Task brief
Give the data below again exactly as written, without its pictures.

Excerpts from a dataset
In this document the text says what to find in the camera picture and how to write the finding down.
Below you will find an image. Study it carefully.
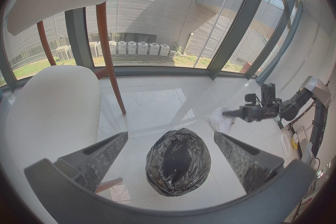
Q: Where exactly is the white cushioned wooden chair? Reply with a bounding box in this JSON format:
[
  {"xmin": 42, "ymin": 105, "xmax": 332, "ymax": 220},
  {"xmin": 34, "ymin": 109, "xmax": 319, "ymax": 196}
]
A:
[{"xmin": 0, "ymin": 0, "xmax": 134, "ymax": 202}]

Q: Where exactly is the black plastic bag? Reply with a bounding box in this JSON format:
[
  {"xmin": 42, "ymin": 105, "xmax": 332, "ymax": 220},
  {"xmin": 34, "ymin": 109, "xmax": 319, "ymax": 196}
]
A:
[{"xmin": 145, "ymin": 128, "xmax": 212, "ymax": 197}]

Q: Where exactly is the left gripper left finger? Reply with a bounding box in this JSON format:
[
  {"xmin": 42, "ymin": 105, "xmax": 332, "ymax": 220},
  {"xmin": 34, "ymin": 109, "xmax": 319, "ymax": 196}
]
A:
[{"xmin": 55, "ymin": 131, "xmax": 129, "ymax": 193}]

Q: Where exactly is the blue-green curtain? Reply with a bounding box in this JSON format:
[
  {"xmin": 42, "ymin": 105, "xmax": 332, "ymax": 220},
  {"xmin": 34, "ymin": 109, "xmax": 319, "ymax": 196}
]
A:
[{"xmin": 256, "ymin": 0, "xmax": 303, "ymax": 85}]

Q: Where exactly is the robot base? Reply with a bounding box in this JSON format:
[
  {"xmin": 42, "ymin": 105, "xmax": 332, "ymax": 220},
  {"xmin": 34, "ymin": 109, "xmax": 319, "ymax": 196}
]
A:
[{"xmin": 279, "ymin": 110, "xmax": 328, "ymax": 218}]

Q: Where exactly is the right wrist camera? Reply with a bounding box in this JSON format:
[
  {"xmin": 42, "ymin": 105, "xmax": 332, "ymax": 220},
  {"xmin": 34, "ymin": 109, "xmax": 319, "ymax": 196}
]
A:
[{"xmin": 245, "ymin": 83, "xmax": 276, "ymax": 107}]

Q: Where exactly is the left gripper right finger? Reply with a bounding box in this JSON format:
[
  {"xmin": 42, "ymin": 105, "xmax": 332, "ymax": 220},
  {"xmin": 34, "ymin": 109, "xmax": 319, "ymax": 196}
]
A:
[{"xmin": 213, "ymin": 131, "xmax": 285, "ymax": 193}]

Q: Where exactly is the window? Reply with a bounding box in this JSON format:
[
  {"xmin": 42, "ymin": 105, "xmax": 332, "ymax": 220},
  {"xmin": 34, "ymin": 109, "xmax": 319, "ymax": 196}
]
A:
[{"xmin": 0, "ymin": 0, "xmax": 298, "ymax": 92}]

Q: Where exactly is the white paper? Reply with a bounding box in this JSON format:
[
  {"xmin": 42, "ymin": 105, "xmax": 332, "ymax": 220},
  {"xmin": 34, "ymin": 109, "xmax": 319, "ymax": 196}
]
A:
[{"xmin": 206, "ymin": 107, "xmax": 237, "ymax": 134}]

Task answer
In this document the text says what to find in the camera picture and how to write the finding down.
Below you will find an image. Study it carefully.
Q: Where exactly is the white cushioned wooden chair? Reply with a bounding box in this JSON format:
[
  {"xmin": 42, "ymin": 105, "xmax": 332, "ymax": 220},
  {"xmin": 34, "ymin": 109, "xmax": 319, "ymax": 196}
]
A:
[{"xmin": 0, "ymin": 0, "xmax": 134, "ymax": 202}]

Q: Where exactly is the black plastic bag? Reply with a bounding box in this JSON format:
[
  {"xmin": 42, "ymin": 105, "xmax": 332, "ymax": 220},
  {"xmin": 34, "ymin": 109, "xmax": 319, "ymax": 196}
]
A:
[{"xmin": 145, "ymin": 128, "xmax": 212, "ymax": 197}]

Q: Where exactly is the left gripper left finger? Reply with a bounding box in this JSON format:
[
  {"xmin": 42, "ymin": 105, "xmax": 332, "ymax": 220},
  {"xmin": 34, "ymin": 109, "xmax": 319, "ymax": 196}
]
A:
[{"xmin": 55, "ymin": 131, "xmax": 129, "ymax": 193}]

Q: Where exactly is the blue-green curtain? Reply with a bounding box in this JSON format:
[
  {"xmin": 42, "ymin": 105, "xmax": 332, "ymax": 220},
  {"xmin": 34, "ymin": 109, "xmax": 319, "ymax": 196}
]
A:
[{"xmin": 256, "ymin": 0, "xmax": 303, "ymax": 85}]

Q: Where exactly is the robot base? Reply with a bounding box in this JSON format:
[
  {"xmin": 42, "ymin": 105, "xmax": 332, "ymax": 220},
  {"xmin": 34, "ymin": 109, "xmax": 319, "ymax": 196}
]
A:
[{"xmin": 279, "ymin": 110, "xmax": 328, "ymax": 218}]

Q: Where exactly is the right wrist camera? Reply with a bounding box in this JSON format:
[
  {"xmin": 42, "ymin": 105, "xmax": 332, "ymax": 220},
  {"xmin": 34, "ymin": 109, "xmax": 319, "ymax": 196}
]
A:
[{"xmin": 245, "ymin": 83, "xmax": 276, "ymax": 107}]

Q: Where exactly is the left gripper right finger? Reply with a bounding box in this JSON format:
[
  {"xmin": 42, "ymin": 105, "xmax": 332, "ymax": 220},
  {"xmin": 34, "ymin": 109, "xmax": 319, "ymax": 196}
]
A:
[{"xmin": 213, "ymin": 131, "xmax": 285, "ymax": 193}]

Q: Where exactly is the window? Reply with a bounding box in this JSON format:
[
  {"xmin": 42, "ymin": 105, "xmax": 332, "ymax": 220},
  {"xmin": 34, "ymin": 109, "xmax": 319, "ymax": 196}
]
A:
[{"xmin": 0, "ymin": 0, "xmax": 298, "ymax": 92}]

Q: Where exactly is the white paper? Reply with a bounding box in this JSON format:
[
  {"xmin": 42, "ymin": 105, "xmax": 332, "ymax": 220},
  {"xmin": 34, "ymin": 109, "xmax": 319, "ymax": 196}
]
A:
[{"xmin": 206, "ymin": 107, "xmax": 237, "ymax": 134}]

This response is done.